At the entrance to this pass there stood, at the time we speak of, a small wayside inn, or shebeen-house, whose greatest recommendation was in the feet, that it was the only place where shelter and refreshment could be obtained for miles on either side. An humble thatched cabin abutting against the granite rock of the glen, and decorated with an almost effaced sign of St. Finbar converting a very unprepossessing heathen, over the door, showed where Mary M’Kelly dispensed “enthertainment for man and baste.”

A chance traveller, bestowing a passing glance upon this modest edifice, might deem that an inn in such a dreary and unfrequented valley, must prove a very profitless speculation – few, very few travelled the road – fewer still would halt to bait within ten miles of Bantry.

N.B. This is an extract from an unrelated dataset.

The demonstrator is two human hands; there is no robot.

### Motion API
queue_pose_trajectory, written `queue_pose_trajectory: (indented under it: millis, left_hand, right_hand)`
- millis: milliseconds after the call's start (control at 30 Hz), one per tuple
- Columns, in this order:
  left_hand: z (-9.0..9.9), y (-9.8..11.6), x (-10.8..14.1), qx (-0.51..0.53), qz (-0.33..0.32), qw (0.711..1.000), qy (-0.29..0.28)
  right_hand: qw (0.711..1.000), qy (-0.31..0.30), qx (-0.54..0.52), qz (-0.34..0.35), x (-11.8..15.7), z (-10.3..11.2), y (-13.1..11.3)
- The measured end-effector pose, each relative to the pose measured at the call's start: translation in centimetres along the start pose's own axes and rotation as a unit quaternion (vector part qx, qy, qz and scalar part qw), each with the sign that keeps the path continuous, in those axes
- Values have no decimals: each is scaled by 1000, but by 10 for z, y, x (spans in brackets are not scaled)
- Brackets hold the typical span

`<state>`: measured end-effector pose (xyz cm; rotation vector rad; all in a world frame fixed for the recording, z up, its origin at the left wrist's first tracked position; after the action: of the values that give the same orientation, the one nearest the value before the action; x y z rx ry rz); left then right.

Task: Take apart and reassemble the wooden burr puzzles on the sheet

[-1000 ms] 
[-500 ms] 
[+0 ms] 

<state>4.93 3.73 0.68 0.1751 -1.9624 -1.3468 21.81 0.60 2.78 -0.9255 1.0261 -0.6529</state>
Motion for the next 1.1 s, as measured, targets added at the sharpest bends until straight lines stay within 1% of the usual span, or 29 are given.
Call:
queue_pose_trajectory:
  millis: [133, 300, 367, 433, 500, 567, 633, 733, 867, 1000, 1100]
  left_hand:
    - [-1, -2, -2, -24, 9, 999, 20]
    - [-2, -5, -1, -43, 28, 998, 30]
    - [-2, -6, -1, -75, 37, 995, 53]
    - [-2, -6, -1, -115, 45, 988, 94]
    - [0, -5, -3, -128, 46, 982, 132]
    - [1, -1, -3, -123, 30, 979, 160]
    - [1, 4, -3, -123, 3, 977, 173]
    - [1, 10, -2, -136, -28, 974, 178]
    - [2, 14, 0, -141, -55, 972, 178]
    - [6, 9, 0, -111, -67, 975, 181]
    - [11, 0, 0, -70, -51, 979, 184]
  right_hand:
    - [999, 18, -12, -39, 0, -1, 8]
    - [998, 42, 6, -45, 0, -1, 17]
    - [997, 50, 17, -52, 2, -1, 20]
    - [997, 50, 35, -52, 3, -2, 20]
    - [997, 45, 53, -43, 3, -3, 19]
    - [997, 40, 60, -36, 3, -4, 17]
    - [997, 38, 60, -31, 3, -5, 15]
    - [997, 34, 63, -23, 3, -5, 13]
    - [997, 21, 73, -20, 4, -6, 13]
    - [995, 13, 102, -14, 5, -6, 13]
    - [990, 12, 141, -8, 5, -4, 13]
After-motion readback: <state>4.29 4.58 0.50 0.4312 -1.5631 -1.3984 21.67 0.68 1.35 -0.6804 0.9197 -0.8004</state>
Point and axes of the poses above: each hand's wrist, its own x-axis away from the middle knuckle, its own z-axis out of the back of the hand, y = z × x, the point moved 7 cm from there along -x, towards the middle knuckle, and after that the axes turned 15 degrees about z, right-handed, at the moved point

Report, however, said differently; the impression in the country was, that “Mary’s” – as it was briefly styled – had a readier share of business than many a more promising and pretentious hotel; in fact, it was generally believed to be the resort of all the smugglers of the coast; and the market, where the shopkeepers of the interior repaired in secret to purchase the contraband wares and “run goods,” which poured into the country from the shores of France and Holland.

Vast storehouses and caves were said to exist in the rock behind the house, to store away the valuable goods, which from time to time arrived; and it was currently believed that the cargo of an Indiaman might have been concealed within these secret recesses, and never a cask left in view to attract suspicion.

It is not into these gloomy receptacles of contraband that we would now conduct our reader, but into a far more cheerful and more comfortable locality – the spacious kitchen of the cabin, or, in fact, the apartment which served for the double purpose of cooking and eating – the common room of the inn, where around a blazing fire of black turf was seated a party of three persons.

At one side sat the fat and somewhat comely figure of Mary herself, a woman of some five-and-forty years, with that expression of rough and ready temperament, the habits of a wayside inn will teach. She had a clear, full eye – a wide, but not unpleasant mouth – and a voice that suited well the mellifluous intonation of a Kerry accent. Opposite to her were two thin, attenuated old men, who, for dress, look, age, voice, and manner, it would have been almost impossible to distinguish from each other; for while the same weather-beaten, shrivelled expression was common to both, their jackets of blue cloth, leather breeches, and top boots, were so precisely alike, that they seemed the very Dromios brought back to life, to perform as postillions. Such they were – such they had been for above fifty years. They had travelled the country from the time they were boys – they entered the career together, and together they were jogging onward to the last stage of all, the only one where they hoped to be at rest! Joe and Jim Daly were two names no one ever heard disunited; they were regarded as but one corporeally, and although they affected at times to make distinctions themselves, the world never gave them credit for any consciousness of separate identity. These were the postillions of the travelling carriage, which having left at its destination, about two miles distant, they were now regaling themselves at Mary’s, where the horses were to rest for the night.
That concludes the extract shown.